A Supervia, concessionária do transporte ferroviário metropolitano do Rio de Janeiro, entrou em regime de recuperação judicial. Deve R$ 1,2 bilhão e não tem como pagar. A velha Estrada de Ferro D. Pedro II começou a operar em 1854 e desde então tem sido símbolo de um progresso que não chega. Sua história é um passeio pelo descalabro do sistema ferroviário, pelas maquinações do andar de cima e pelas empulhações oferecidas ao andar de baixo, que paga as contas e viaja em trens ruins.
Ela nasceu privada e, ao longo de 167 anos, viveu num pingue-pongue. Foi uma estatal federal e passou a ser estadual. Era privada, foi estatizada, viu-se privatizada e, novamente estatizada. Em 1998 voltou a ser privatizada e desde então mudou de dono três vezes, passando pelas mãos da empreiteira Odebrecht. A cada movimento, prometia-se um grande futuro aos passageiros. Coisa como uma extensão do Metrô e trens de qualidade transportando um milhão de pessoas por dia.

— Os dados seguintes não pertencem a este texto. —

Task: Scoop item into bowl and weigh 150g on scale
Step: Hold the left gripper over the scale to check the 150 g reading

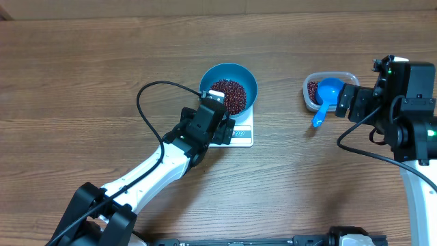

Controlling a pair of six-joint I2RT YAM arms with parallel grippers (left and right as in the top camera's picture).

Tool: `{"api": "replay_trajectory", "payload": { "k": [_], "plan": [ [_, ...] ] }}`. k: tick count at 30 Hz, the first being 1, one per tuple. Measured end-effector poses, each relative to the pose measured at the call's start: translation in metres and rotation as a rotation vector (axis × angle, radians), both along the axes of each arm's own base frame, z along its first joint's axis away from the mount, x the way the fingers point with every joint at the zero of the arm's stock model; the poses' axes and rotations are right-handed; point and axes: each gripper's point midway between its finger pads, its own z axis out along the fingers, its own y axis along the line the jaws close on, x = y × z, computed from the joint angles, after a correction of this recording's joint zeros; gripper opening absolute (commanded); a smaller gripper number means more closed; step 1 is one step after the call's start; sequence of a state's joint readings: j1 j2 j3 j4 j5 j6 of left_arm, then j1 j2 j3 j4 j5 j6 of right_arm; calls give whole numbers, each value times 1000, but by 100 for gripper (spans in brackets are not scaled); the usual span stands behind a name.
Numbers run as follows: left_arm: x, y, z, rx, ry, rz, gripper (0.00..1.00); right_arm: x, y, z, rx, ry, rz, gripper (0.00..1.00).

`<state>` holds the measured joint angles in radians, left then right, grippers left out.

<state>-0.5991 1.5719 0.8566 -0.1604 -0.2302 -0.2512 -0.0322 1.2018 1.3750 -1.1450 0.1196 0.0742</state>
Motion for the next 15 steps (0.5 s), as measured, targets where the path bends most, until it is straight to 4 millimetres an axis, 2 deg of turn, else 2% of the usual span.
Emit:
{"api": "replay_trajectory", "payload": {
  "k": [15],
  "plan": [
    [-1,-1,0,3,1,-17,100,0,0,0,0,-1,0,100]
  ]
}}
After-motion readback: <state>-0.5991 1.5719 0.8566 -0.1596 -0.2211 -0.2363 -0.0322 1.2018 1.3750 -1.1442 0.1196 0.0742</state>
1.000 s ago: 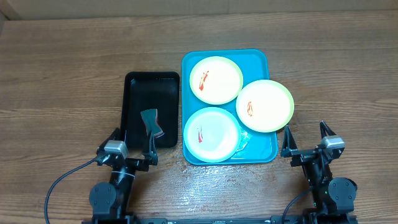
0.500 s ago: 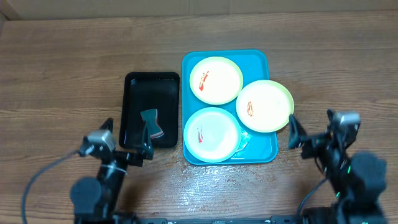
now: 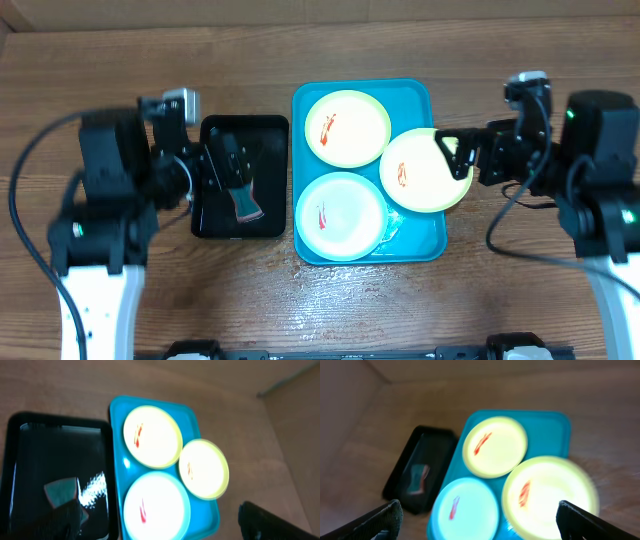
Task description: Clean dirty plates on tray and stack at the side
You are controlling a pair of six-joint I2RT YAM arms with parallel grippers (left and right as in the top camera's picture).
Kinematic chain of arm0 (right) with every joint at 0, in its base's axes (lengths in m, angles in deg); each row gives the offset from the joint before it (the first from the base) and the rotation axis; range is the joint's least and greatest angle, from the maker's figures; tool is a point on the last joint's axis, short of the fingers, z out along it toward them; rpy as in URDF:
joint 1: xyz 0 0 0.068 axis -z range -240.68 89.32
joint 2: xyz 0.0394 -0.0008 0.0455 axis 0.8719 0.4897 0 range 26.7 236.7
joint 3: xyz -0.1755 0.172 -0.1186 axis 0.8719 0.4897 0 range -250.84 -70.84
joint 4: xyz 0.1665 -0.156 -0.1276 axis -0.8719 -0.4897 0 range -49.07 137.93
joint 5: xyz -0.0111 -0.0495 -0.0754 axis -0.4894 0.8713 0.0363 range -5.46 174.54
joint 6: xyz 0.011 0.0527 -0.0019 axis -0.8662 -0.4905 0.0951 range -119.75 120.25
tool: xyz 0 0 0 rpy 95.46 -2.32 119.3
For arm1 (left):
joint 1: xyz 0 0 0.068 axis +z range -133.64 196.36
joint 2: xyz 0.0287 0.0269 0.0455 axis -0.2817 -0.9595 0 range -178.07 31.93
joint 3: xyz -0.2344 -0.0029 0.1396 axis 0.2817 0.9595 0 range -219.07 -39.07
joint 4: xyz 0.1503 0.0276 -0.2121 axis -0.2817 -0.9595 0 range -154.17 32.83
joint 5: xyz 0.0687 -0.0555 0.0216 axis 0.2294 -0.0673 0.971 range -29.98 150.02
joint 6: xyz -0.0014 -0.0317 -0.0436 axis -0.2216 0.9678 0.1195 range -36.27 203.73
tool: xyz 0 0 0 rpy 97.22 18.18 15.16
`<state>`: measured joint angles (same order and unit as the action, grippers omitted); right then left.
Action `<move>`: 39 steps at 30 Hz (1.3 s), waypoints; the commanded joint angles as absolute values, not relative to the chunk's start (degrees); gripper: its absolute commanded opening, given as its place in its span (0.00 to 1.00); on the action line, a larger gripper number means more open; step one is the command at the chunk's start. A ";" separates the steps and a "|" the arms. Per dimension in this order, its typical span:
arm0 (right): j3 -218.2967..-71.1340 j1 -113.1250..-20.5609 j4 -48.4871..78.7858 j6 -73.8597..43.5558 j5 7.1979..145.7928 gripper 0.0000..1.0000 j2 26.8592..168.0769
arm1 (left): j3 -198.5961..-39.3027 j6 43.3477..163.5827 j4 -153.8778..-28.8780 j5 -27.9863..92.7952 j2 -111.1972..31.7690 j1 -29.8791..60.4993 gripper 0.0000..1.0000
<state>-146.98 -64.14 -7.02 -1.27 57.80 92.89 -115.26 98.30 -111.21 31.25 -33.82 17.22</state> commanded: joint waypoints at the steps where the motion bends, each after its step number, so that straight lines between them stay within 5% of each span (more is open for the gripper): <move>1: -148.05 -64.38 -9.93 -1.45 51.59 1.00 97.19 | -123.23 92.83 -115.48 28.89 -38.37 17.46 1.00; 7: -145.67 -68.78 -16.60 -1.51 56.14 1.00 106.81 | -124.96 94.23 -117.79 27.16 -41.19 17.46 1.00; 15: -135.76 -82.18 -7.75 -15.09 72.88 0.97 116.43 | -124.96 94.86 -119.21 24.82 -41.43 17.46 1.00; 20: -133.05 -84.75 -2.59 -16.77 74.85 0.75 120.19 | -124.96 94.84 -123.30 31.60 -41.47 17.40 0.92; 23: -131.39 -84.95 -0.25 -16.73 74.85 0.52 122.22 | -124.96 94.86 -126.27 37.82 -41.71 17.20 0.89; 31: -128.29 -85.87 3.55 -14.58 70.08 0.40 126.09 | -124.94 94.84 -127.28 39.92 -43.27 17.03 0.90; 34: -127.46 -86.13 6.55 -14.82 70.71 0.24 126.11 | -124.94 94.86 -127.34 39.86 -44.86 17.03 0.90; 39: -127.42 -86.11 9.22 -19.70 81.90 0.13 126.11 | -124.94 94.86 -127.80 39.88 -48.07 15.95 0.85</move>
<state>-127.81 -86.00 8.23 -16.44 74.85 126.29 -123.67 95.52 -127.54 39.22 -46.33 17.03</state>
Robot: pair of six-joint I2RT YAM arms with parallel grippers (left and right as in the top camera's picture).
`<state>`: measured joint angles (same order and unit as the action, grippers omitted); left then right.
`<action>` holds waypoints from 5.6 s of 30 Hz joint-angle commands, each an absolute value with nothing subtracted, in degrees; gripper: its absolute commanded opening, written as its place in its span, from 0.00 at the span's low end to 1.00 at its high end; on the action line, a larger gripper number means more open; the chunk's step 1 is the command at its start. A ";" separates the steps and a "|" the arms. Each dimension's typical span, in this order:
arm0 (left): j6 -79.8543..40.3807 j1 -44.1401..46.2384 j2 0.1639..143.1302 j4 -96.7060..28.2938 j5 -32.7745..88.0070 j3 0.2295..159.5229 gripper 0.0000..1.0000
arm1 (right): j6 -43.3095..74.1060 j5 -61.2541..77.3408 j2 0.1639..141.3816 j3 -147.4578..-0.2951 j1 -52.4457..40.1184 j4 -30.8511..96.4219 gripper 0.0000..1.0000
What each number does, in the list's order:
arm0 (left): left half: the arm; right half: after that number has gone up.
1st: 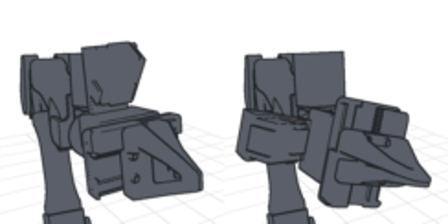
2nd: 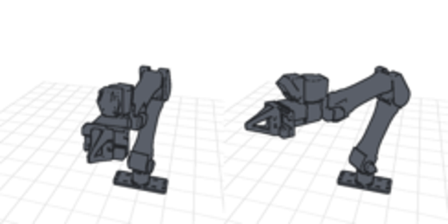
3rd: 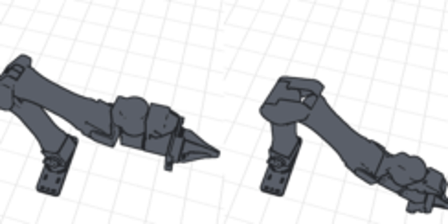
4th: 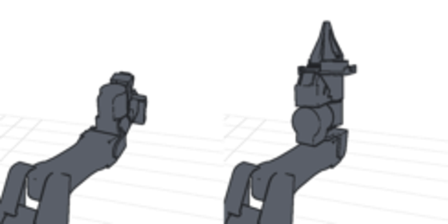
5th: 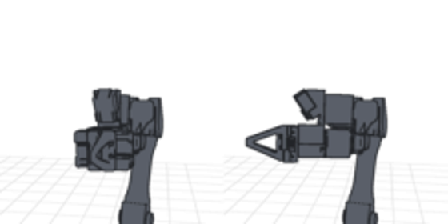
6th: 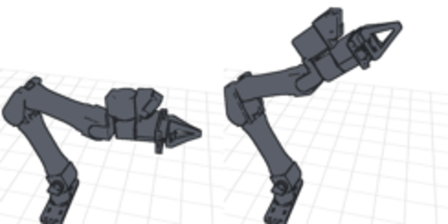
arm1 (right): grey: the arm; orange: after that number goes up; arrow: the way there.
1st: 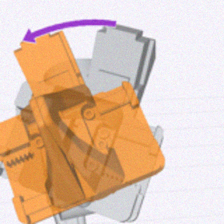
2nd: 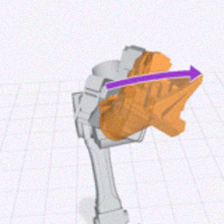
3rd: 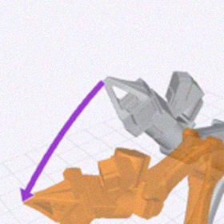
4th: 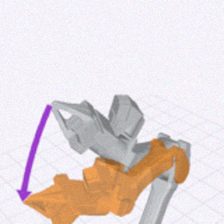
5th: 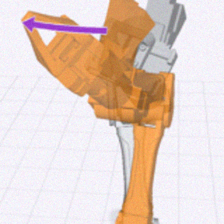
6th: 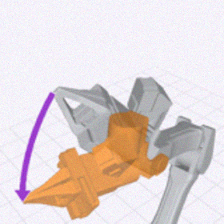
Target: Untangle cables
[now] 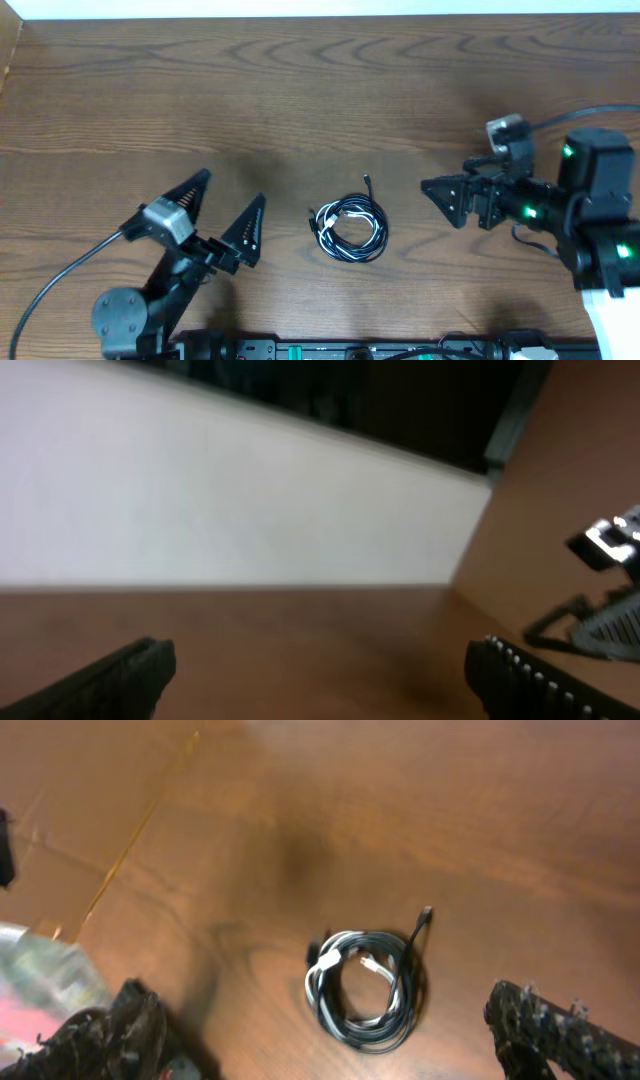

Desde 2019 a Supervia pertence à empresa Gumi Brasil, controlada por um consórcio da japonesa Mitsui. Suas dificuldades foram atribuídas à perda de passageiros provocada pela pandemia. É verdade, mas não é tudo. Olhando-se para a lista de credores afetados pela recuperação judicial, sente-se um forte cheiro de queimado. A maior vítima é o velho e bom BNDES, com um espeto de R$ 840 milhões (69% do passivo). Sobrou para a Viúva.
O segundo maior credor da Supervia é a Light, que fornece energia aos trens. O milagre da privatização mostrou suas rachaduras já em 2001, quando a Supervia devia R$ 24 milhões à Light. Em 2016, antes do surgimento do coronavírus, a dívida estava em R$39 milhões e a Light pediu à Justiça a falência da empresa.
Os atuais administradores da empresa não são responsáveis pelos lances tenebrosos de sua história, mas a patuleia que paga impostos e tarifas não deve esquecê-los. Durante o mandarinato da Odebrecht, a Supervia administrava também o famoso teleférico do Morro do Alemão, aquele que fez a doutora Christine Lagarde, do FMI, se sentir nos Alpes. Parado, tornou-se uma ruína e seu patrono, o ex-governador Sérgio Cabral, está na cadeia. Em 2009, a milícia de seguranças da empresa chicoteou passageiros em estações congestionadas e seu diretor de marketing e recursos humanos explicou: “Quem segura as portas é marginal. (…) Pode ter havido excessos. (…) Quem abre a porta é marginal, é crime. (…) Todos os passageiros que cumprem as regras são excelentemente tratados. Aqueles que são marginais, prendem a porta e fazem baderna não podem ter o mesmo tipo de tratamento”.
No mundo das ferrovias existem dois bons negócios. Um deles é vender passagens. O outro é fornecer equipamentos. Se os maiores credores da Supervia fossem esses fornecedores, seria o jogo jogado.
No rastro do pedido de recuperação judicial da Supervia, a Fetranspor, guilda das empresas de ônibus do Rio, puxou o argumento da perda de receita pela pandemia. Sustentam que o governo deve garantir o equilíbrio econômico-financeiro das companhias para assegurar a continuidade dos serviços. (Maganos da Fetranspor passaram temporadas na cadeia, mas essa é outra história.)
Assim é a vida do carioca. Faltam vacinas, o transporte público encarece e é ruim, mas abundam avanços nas tarifas e ataques à bolsa da Viúva.